The real tragedy, aside from a senseless death, is that my best friend (who was also close to Hector) could have (and would have) found Hector a job in a heartbeat, had he known that Hector needed one. I’ve not seen my best friend cry before. He’s a tough guy. A man’s man. But this death drove him to tears.

The most recent death came around Valentine’s Day. I don’t have any details to speak of. And I’m not going to go prying into it, because the family he left behind needs time to grieve. I’d known him and his wife for around 25 years. We weren’t close. But we were friends. All of us – we’ll call them “Bob” and “Maryann” as well as “Hector” and I had all worked together at this software company. It was like one, big family. So losing Bob and Hector is like hearing that a couple of cousins have died.

Now a lot of people on the left would use this as an excuse to rail against guns in the home, as if that caused the problem. Or they’d try to gin up some stats that having a gun in the home leads to more gun violence. I don’t know about you, but I’m inherently distrustful of stats, when they are cited without attribution, and without having access to the raw data. It’s too easy for someone with an agenda to twist facts to suit their own purposes.

It’s also equally wrong for pro-gun activists to try and exploit these tragedies to benefit their cause, although that’s much less likely to happen, because of the nature of the events.
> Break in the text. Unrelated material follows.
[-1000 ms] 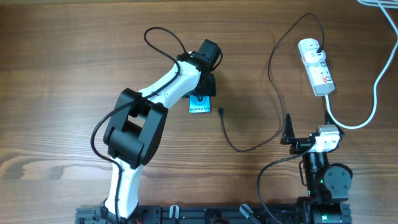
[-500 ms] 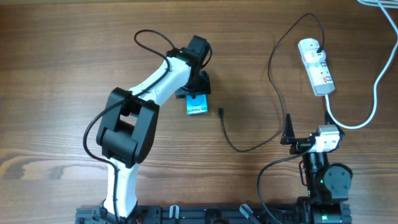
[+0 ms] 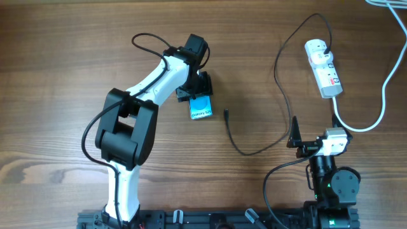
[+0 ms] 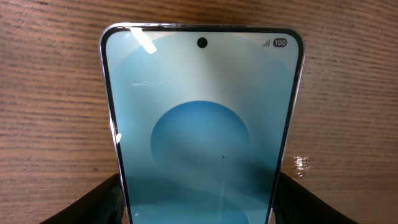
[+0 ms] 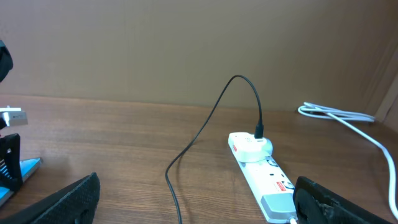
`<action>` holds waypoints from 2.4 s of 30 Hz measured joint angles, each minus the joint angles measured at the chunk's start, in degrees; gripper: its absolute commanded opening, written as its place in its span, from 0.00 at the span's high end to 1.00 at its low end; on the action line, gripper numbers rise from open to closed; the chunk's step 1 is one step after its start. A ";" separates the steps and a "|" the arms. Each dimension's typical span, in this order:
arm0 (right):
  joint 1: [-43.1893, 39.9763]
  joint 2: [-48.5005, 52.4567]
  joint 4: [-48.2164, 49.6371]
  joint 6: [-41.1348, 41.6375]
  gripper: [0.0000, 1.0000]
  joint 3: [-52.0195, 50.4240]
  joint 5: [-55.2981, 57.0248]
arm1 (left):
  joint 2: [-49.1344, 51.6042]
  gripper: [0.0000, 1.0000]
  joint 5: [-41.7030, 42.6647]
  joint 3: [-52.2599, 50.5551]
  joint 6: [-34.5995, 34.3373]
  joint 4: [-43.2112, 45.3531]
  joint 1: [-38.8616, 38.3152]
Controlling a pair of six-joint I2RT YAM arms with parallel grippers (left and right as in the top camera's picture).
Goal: Plug charger to phone and switch on socket
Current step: 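Lift the phone upright with the left gripper and raise it, then swing the right gripper toward the held phone's bottom edge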
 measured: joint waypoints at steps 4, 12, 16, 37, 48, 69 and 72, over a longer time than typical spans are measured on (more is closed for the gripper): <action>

But while I’m ruminating on this, I’d like to bring up a couple of salient points. First of all, the kind of depression and despair it takes for someone to decide to take their own life is vastly different from the kind of thing most people experience as a normal part of their lives. You don’t just wake up one morning and say “gee, I’ve got a lot of problems in my life that are not easily solved. I’ve got it – I think I’ll blow my brains out.” If that were true, the suicide rate in this country would rival the number of deaths from cancer, AIDS, and car accidents put together.

No, the kind of clinical depression that it takes to become suicidal is much, much worse. And the thing is, people that are suicidal fall into one of two groups – those that plan, and those that do it on impulse. Not having a gun in your house would not stop either group. Until you find a way to ban not only guns, but gas stoves, bathtubs, razors, rope, knives, automobiles, automobile exhausts, tall buildings, bridges, bodies of water, poison, narcotics, blood pressure medicine, blood thinners, wild animals, and about a thousand other things, someone who is suicidal is not going to stop until they find a way to do what they intend to do.
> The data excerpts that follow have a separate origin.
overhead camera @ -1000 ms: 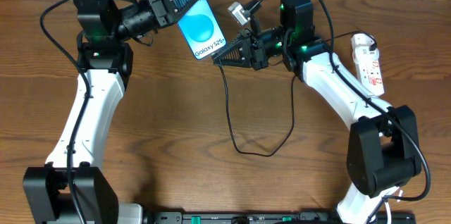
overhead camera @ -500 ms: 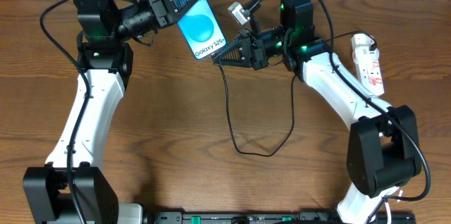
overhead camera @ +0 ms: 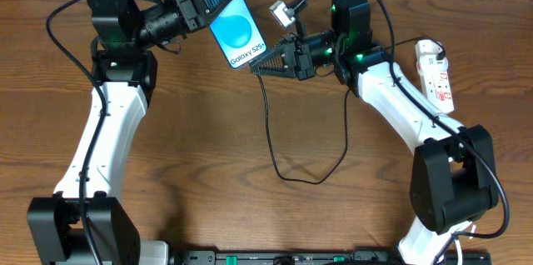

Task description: Plug charger to phone and switch on socket

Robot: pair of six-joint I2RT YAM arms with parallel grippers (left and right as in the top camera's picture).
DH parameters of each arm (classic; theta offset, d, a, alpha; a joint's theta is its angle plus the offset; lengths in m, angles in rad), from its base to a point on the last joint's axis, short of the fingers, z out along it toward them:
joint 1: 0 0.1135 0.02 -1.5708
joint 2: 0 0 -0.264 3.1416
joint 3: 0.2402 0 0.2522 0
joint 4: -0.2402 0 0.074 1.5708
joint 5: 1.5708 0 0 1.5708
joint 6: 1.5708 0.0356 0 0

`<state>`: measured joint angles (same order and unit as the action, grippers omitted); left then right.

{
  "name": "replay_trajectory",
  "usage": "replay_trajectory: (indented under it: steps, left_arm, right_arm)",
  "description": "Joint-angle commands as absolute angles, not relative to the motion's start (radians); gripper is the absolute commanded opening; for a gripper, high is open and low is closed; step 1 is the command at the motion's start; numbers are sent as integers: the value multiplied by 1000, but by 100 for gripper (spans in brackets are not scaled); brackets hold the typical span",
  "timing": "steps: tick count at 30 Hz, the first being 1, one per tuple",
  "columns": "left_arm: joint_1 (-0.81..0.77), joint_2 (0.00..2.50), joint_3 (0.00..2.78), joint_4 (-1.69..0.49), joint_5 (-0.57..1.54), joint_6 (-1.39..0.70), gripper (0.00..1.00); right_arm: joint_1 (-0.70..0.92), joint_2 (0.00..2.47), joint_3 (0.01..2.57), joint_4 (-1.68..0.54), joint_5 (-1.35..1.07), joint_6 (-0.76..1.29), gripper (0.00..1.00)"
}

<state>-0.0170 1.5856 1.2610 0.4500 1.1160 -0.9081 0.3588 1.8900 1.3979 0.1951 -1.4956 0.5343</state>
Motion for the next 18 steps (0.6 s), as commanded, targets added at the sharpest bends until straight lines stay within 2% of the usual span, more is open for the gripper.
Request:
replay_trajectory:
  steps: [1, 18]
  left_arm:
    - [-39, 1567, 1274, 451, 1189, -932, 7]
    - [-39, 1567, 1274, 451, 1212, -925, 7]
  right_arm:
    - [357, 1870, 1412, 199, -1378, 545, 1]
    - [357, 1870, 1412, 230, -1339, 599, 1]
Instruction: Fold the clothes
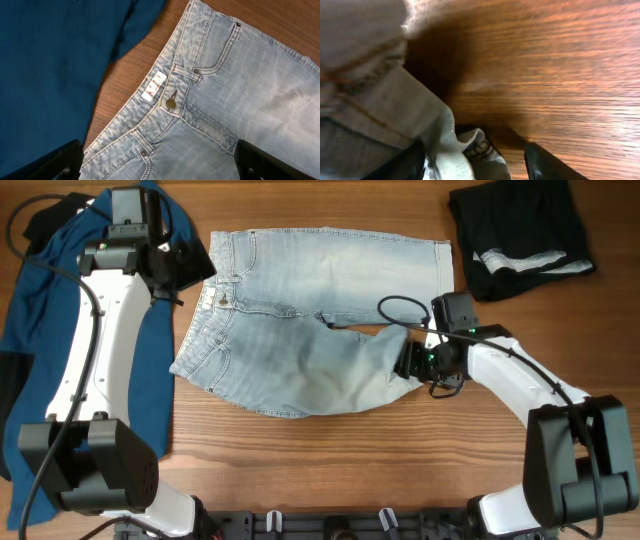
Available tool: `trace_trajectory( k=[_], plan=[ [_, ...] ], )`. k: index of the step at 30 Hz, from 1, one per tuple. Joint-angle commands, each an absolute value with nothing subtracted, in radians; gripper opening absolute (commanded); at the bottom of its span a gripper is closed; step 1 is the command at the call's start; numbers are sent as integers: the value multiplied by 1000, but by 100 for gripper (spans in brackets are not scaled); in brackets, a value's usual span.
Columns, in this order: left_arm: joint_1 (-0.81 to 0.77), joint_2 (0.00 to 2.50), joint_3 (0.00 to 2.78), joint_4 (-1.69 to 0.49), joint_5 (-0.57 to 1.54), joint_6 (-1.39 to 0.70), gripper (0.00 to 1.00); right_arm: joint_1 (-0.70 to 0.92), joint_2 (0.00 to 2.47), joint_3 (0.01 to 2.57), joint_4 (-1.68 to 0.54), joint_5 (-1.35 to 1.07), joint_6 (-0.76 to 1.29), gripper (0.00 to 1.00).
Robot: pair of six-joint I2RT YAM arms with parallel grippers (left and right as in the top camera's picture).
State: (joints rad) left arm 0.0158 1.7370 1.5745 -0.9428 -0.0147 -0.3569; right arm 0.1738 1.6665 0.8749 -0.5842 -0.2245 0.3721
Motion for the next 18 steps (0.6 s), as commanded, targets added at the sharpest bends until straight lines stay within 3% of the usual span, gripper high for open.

Not having access to a gun won’t even slow ’em down. And if you’re dead-set (pardon the pun) on death by lead poisoning, you don’t even need a gun. There’s always “death by cop” whereby you provoke an officer of the law in a situation where you compel them to shoot you in order to save someone else. (I’m NOT recommending that – or any other suicide method. It’s just an example, people.)

I don’t care which side of the issue you’re on – pro-gun or anti-gun. When it comes to suicide, it’s NOT a gun issue. It’s a mental health issue. If we could all stop and think about it for a minute or so, I think it might be easy to see that, if society can do anything to cut the suicide rate, it would be in the realm of mental health, rather than in the area of gun control.
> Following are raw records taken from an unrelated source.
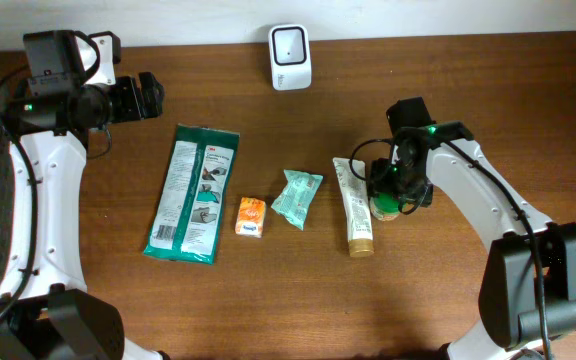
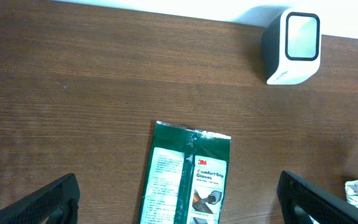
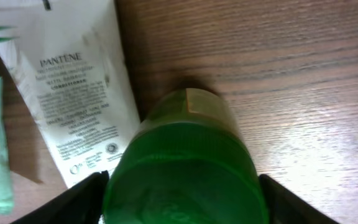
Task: Scan the item barcode
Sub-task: 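Lower right gripper over the green-capped bottle and align with it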
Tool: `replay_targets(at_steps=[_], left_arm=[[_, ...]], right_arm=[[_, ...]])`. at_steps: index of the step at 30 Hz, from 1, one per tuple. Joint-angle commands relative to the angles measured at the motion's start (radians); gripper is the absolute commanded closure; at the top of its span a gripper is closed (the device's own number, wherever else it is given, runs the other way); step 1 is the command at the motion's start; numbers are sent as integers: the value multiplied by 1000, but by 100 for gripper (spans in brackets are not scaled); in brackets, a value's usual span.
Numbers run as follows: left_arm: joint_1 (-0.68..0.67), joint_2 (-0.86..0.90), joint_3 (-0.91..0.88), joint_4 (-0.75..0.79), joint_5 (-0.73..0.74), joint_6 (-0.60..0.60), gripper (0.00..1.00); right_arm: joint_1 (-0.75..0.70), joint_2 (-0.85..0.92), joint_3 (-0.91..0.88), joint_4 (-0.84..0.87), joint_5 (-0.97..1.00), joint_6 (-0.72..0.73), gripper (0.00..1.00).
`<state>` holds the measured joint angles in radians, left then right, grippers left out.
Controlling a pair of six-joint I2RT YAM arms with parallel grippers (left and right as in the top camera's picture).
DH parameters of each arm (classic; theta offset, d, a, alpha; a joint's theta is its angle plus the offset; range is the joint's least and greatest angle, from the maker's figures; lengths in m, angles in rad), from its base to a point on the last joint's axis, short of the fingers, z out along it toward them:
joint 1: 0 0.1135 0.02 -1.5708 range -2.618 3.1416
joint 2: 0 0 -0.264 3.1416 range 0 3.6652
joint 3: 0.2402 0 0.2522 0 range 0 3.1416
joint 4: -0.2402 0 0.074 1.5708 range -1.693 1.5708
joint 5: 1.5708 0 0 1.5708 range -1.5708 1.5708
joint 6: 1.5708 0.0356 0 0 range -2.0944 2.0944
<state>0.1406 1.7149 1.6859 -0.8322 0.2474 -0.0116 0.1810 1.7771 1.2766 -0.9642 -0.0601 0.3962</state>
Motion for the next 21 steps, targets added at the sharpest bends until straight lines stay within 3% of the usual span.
replay_targets(at_steps=[1,2,5,10,21], left_arm=[[0,-10,21,0,11,4,1],[0,-10,21,0,11,4,1],[0,-10,21,0,11,4,1],[0,-10,21,0,11,4,1],[0,-10,21,0,11,4,1]], right_arm=[[1,4,14,-19,55,2,44],[1,4,14,-24,69,1,50],[1,2,19,-27,72,-42,53],[1,2,90,-41,72,-269,56],[2,2,131,-47,16,-1123,55]])
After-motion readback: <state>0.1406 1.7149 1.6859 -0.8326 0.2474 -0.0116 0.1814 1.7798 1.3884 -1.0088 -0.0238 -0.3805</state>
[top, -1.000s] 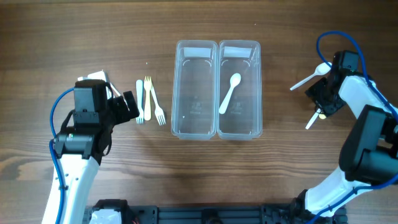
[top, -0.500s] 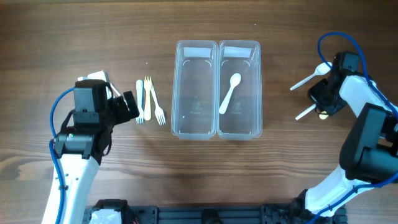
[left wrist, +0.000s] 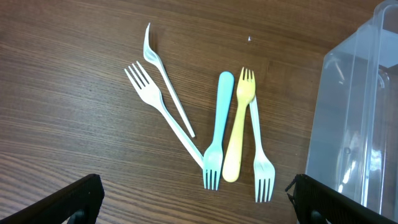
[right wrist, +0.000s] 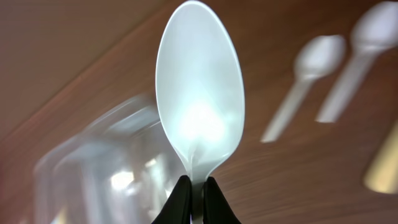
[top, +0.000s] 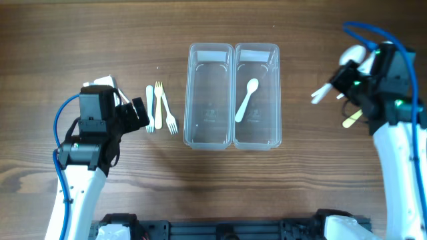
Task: Pack container
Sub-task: 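Place the second white spoon into the right container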
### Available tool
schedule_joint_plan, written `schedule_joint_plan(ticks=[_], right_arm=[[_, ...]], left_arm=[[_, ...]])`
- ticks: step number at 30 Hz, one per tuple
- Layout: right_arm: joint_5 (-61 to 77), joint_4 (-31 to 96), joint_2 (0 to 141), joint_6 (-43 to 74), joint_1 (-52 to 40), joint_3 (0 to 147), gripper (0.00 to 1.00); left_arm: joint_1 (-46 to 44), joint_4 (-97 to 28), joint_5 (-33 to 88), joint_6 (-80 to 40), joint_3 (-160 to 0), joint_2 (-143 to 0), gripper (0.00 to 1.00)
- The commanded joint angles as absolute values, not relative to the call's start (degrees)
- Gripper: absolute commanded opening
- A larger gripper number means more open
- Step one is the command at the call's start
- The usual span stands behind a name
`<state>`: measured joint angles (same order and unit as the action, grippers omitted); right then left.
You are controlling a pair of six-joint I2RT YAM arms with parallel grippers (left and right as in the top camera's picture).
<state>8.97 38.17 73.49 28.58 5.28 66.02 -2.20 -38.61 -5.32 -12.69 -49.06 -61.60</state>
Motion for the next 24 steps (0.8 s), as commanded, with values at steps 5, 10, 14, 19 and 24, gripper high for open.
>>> schedule_joint_plan(ticks=[5, 10, 14, 19, 24], right_arm=[[5.08, 37.39, 82.46, 27.11, -15.14, 66.02, 0.04], [4.34, 33.23, 98.13, 26.26, -16.86, 66.04, 0.04], [9.06, 29.43, 101.78, 20.99, -16.86, 66.08, 0.15], [9.61, 30.44, 93.19, 21.54, -16.58, 69.56, 0.55], [-6.81, 33.78, 81.03, 31.42, -7.77, 69.87, 0.54]], left_arm=[[-2.46, -38.46, -6.09, -11.77, -50.33, -61.67, 1.0], [-2.46, -38.46, -6.09, -11.77, -50.33, -61.67, 1.0], [-2.46, -38.46, -6.11, -11.77, -50.33, -61.67, 1.0], [-2.46, -38.46, -6.09, -11.77, -50.33, -61.67, 1.0], [-2.46, -38.46, -6.09, -11.77, -50.33, -61.67, 1.0]])
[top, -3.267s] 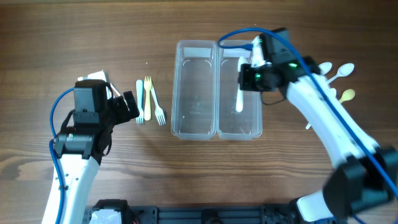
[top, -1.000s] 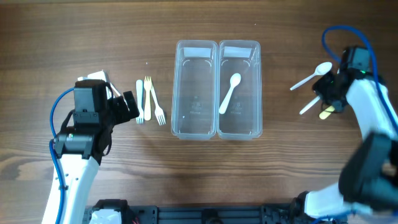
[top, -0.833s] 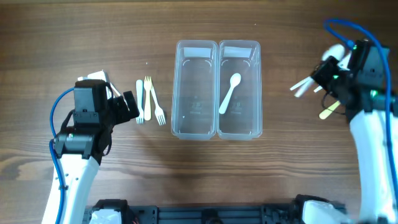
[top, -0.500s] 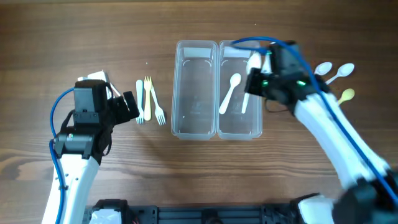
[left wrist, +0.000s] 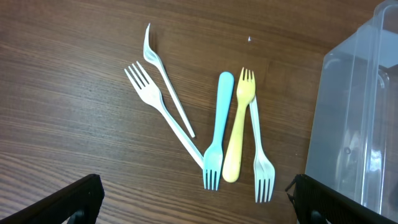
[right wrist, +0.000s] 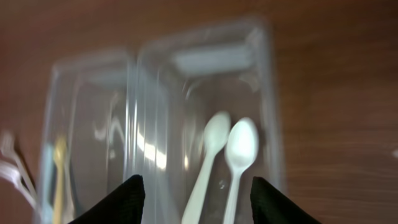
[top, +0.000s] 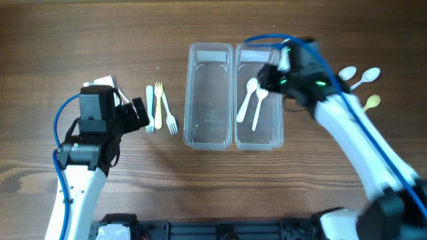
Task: Pack container
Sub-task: 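Place the second white spoon into the right container, then grasp the yellow spoon with the right gripper and lift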
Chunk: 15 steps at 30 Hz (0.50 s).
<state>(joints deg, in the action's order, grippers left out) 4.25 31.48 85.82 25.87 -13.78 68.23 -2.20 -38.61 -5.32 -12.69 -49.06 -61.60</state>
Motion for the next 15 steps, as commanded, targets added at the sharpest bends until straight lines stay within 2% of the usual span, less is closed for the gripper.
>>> schedule_joint_plan(ticks=[1, 4, 8, 11, 15], right_arm=[[-8.93, 35.83, 80.86, 32.91, -4.69, 69.87, 0.54], [-9.21, 42.15, 84.27, 36.77, 8.21, 68.36, 0.56], [-6.98, 44.23, 93.93, 39.11, 21.89, 67.09, 0.56], [-2.39, 44.18, 99.96, 38.92, 27.97, 67.09, 0.54], [-1.61, 41.63, 103.74, 35.92, 29.43, 67.09, 0.54]], left_arm=[[-2.46, -38.46, -6.09, -11.77, -50.33, -61.67, 1.0], [-2.46, -38.46, -6.09, -11.77, -50.33, -61.67, 1.0], [-2.46, -38.46, -6.09, -11.77, -50.33, -61.67, 1.0], [-2.46, -38.46, -6.09, -11.77, -50.33, -61.67, 1.0], [-2.46, -38.46, -6.09, -11.77, -50.33, -61.67, 1.0]])
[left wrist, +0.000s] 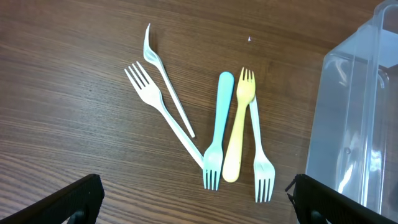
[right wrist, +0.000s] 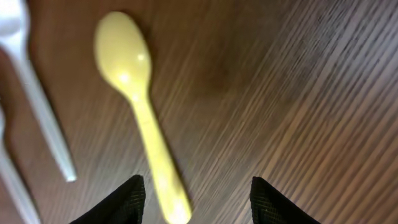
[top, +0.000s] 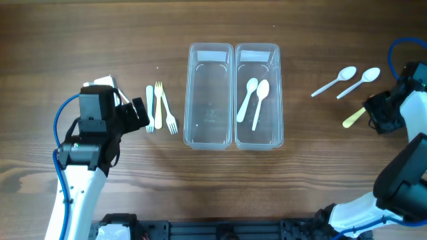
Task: Pack container
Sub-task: 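Grasp the yellow spoon with the right gripper and lift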
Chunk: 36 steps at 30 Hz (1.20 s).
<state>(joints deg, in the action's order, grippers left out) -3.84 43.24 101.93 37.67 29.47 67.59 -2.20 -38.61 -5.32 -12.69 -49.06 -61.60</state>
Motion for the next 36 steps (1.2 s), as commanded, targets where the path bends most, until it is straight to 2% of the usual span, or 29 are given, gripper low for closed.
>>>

Don’t get me wrong. I fully realize that some people shouldn’t have guns around. And if you know someone who is clinically depressed, you should concentrate on getting them help from a mental health professional, and if they so advise, clearing their home of anything that would make it easier for them to hurt themselves. But if you actually care about someone, and you know they are depressed, get them professional help. Worry about the whole gun thing later. Job one must be helping those that need your help.

One last thing. If, for some reason you ever get to the point where you think seriously about taking your life, look around you. Think about the people that depend on you. Think about the lives you’ve touched. The people that know you. The people you’ve loved, and the friends you’ve made. And then think about how you’ll be leaving them with an empty place in their lives where you once stood. Because for you, it will be all over. But for them, they will have to live with the consequences of your actions forever.